··· SUPPLIED MATERIAL

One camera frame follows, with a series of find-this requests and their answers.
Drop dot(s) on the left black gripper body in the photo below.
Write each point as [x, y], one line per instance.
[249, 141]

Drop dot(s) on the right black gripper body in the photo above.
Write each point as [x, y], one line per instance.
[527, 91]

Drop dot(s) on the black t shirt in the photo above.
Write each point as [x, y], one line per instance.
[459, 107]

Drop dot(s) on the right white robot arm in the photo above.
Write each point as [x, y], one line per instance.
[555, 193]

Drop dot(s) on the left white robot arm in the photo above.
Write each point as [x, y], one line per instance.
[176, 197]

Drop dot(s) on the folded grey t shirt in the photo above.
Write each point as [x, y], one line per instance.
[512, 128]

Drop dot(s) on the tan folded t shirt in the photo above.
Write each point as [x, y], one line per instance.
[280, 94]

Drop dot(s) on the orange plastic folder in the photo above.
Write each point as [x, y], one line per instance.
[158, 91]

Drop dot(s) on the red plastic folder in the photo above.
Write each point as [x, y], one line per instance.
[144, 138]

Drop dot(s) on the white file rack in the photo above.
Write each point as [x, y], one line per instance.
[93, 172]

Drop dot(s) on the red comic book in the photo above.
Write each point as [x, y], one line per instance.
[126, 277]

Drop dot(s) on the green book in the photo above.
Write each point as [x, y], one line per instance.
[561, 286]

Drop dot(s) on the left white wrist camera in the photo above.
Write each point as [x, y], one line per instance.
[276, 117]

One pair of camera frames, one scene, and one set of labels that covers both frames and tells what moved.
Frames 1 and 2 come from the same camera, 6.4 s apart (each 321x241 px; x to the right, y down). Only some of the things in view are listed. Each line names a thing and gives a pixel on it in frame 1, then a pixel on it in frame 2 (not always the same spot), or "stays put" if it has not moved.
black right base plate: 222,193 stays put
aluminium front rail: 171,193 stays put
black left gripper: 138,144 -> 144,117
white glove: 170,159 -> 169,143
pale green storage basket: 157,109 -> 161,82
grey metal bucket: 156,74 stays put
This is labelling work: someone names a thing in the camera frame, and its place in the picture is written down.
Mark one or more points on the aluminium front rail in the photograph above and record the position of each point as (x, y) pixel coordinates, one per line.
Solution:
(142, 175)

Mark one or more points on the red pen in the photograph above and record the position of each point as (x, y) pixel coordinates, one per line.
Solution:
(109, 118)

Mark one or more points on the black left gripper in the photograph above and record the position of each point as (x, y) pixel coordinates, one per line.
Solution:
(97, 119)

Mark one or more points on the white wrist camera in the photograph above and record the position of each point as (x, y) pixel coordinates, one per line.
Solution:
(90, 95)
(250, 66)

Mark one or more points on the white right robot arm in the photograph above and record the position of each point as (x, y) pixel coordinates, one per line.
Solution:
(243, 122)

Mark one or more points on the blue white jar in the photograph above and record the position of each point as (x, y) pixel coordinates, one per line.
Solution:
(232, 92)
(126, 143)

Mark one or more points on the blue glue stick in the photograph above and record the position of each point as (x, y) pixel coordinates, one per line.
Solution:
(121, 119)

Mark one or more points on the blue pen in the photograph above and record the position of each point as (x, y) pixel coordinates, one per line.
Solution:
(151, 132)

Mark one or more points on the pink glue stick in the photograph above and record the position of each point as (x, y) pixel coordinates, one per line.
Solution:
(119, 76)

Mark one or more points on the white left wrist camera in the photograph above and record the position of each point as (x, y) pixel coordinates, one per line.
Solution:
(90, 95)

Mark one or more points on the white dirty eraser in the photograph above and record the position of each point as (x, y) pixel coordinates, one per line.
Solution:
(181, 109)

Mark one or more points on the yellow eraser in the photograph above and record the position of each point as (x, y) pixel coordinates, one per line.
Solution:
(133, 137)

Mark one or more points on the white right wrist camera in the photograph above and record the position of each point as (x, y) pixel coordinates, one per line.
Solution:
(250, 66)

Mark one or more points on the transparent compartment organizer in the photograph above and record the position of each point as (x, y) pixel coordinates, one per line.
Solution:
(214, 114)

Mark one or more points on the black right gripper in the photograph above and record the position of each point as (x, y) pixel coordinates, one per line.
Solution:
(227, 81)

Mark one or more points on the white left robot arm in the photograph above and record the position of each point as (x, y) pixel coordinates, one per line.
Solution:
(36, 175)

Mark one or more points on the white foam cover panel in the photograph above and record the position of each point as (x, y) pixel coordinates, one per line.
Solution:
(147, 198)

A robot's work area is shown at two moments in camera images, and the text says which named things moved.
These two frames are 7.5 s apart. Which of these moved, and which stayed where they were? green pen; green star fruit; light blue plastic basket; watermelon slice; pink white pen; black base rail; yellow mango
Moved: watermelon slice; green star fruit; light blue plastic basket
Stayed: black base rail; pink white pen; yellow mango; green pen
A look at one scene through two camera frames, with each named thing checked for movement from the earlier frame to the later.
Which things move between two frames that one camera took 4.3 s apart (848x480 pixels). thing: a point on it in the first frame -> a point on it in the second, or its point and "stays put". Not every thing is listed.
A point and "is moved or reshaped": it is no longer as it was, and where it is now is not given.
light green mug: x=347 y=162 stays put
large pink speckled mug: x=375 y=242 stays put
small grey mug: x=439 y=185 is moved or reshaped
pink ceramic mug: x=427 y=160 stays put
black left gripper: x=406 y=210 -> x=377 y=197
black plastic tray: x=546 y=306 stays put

······
··· SUPPLIED MATERIAL

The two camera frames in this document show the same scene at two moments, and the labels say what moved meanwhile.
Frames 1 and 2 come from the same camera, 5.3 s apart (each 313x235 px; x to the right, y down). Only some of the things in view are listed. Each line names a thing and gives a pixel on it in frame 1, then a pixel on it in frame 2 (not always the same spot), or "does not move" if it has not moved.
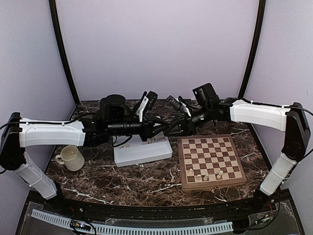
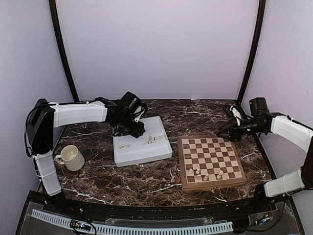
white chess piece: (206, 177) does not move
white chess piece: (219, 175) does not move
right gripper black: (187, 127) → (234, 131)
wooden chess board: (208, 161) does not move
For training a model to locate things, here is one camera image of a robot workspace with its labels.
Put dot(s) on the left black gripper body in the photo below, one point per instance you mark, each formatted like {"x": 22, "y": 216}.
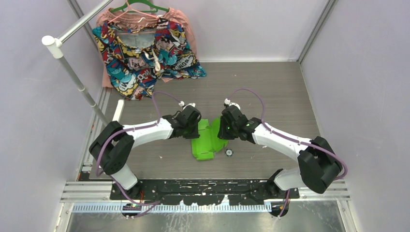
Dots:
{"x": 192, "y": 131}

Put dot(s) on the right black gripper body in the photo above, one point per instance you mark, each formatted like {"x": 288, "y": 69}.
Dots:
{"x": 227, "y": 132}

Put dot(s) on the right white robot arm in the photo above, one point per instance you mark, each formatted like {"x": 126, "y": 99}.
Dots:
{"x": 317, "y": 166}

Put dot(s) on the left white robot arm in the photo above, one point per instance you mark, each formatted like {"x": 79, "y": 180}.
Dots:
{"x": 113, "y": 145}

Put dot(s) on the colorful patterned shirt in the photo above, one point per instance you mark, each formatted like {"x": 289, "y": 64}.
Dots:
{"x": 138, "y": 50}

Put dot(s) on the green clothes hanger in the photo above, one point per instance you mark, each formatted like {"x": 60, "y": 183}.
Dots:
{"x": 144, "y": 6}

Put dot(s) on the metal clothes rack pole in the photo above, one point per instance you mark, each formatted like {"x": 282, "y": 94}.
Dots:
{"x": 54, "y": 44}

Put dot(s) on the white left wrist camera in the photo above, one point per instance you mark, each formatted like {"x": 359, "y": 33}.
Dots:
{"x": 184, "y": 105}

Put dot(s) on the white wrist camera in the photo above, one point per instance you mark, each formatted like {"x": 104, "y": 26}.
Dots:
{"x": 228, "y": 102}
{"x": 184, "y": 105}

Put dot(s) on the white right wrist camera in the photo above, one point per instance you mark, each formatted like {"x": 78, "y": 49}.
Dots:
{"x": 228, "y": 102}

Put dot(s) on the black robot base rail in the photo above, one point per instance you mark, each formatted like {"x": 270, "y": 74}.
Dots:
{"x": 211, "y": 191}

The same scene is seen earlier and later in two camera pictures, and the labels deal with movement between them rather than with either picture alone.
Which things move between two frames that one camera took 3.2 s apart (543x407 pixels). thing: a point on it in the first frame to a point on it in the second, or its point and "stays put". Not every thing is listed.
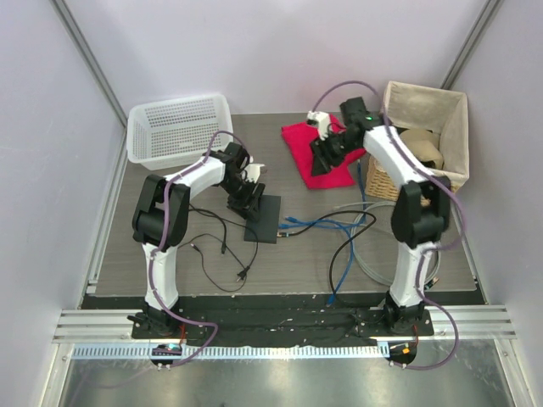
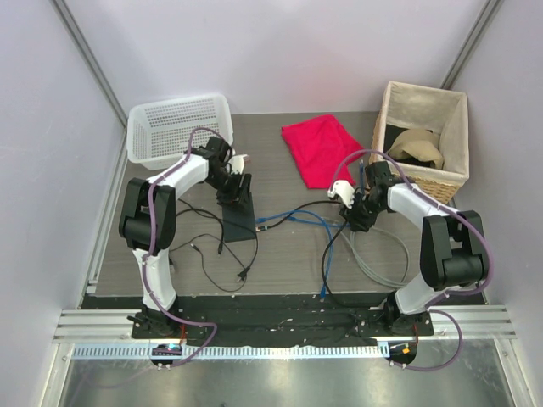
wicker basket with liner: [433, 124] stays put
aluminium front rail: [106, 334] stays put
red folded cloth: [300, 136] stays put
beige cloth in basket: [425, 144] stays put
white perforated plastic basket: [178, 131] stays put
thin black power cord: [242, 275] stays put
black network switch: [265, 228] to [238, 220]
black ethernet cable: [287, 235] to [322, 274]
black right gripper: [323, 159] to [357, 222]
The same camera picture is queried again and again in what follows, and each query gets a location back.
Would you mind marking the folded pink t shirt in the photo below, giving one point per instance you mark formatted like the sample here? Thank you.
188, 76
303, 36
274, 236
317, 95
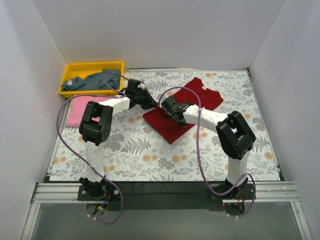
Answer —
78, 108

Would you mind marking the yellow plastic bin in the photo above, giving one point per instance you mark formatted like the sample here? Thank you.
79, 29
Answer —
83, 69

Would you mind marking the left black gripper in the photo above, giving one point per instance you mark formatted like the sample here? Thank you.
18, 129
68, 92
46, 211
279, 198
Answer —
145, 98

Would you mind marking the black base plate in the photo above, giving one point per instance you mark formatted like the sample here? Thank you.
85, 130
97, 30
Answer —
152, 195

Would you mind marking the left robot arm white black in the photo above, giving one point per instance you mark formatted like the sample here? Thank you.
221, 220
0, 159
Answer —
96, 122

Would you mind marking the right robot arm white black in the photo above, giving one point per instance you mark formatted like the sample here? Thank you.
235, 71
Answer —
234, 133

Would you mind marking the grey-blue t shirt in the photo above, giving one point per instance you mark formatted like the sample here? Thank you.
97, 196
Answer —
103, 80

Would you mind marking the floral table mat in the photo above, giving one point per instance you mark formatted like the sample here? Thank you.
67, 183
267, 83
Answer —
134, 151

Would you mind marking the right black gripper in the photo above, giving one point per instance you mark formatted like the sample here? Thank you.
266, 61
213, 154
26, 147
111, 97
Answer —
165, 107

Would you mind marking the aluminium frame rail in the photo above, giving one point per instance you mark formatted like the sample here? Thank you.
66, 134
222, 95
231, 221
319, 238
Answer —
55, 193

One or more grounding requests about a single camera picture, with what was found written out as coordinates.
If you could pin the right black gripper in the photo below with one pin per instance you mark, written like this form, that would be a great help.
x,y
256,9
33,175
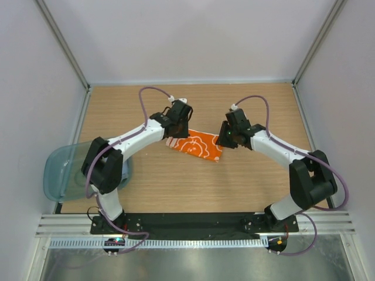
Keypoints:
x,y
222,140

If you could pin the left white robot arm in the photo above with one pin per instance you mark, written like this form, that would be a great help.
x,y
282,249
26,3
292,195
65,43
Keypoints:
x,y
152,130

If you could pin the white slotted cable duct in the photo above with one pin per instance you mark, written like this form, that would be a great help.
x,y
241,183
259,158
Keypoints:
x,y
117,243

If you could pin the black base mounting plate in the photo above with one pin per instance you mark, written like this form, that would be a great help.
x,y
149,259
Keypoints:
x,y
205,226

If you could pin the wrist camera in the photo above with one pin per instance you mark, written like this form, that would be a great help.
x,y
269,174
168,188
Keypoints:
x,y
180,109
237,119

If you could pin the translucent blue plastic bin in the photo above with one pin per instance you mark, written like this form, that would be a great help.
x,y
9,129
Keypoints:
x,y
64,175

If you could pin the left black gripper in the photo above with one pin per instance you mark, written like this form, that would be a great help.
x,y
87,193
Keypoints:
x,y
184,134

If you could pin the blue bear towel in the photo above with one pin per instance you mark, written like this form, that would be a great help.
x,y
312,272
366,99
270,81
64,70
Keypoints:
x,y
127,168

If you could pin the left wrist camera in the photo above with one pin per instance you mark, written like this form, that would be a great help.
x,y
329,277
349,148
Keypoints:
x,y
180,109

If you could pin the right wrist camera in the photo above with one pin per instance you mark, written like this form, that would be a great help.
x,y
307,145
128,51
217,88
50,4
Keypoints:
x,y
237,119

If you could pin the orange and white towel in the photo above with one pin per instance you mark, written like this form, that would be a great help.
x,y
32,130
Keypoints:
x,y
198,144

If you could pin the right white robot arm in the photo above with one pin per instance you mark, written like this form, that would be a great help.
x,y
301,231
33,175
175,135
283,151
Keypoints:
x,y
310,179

······

WORK REQUEST:
In the listing above, find the line containing "small grey mug: x=439" and the line containing "black plastic tray: x=546 y=306 stays put", then quote both, plus every line between them, exactly as written.

OUTPUT OF THE TASK:
small grey mug: x=439 y=185 is moved or reshaped
pink ceramic mug: x=427 y=160 stays put
black left gripper: x=406 y=210 -> x=377 y=197
black plastic tray: x=546 y=306 stays put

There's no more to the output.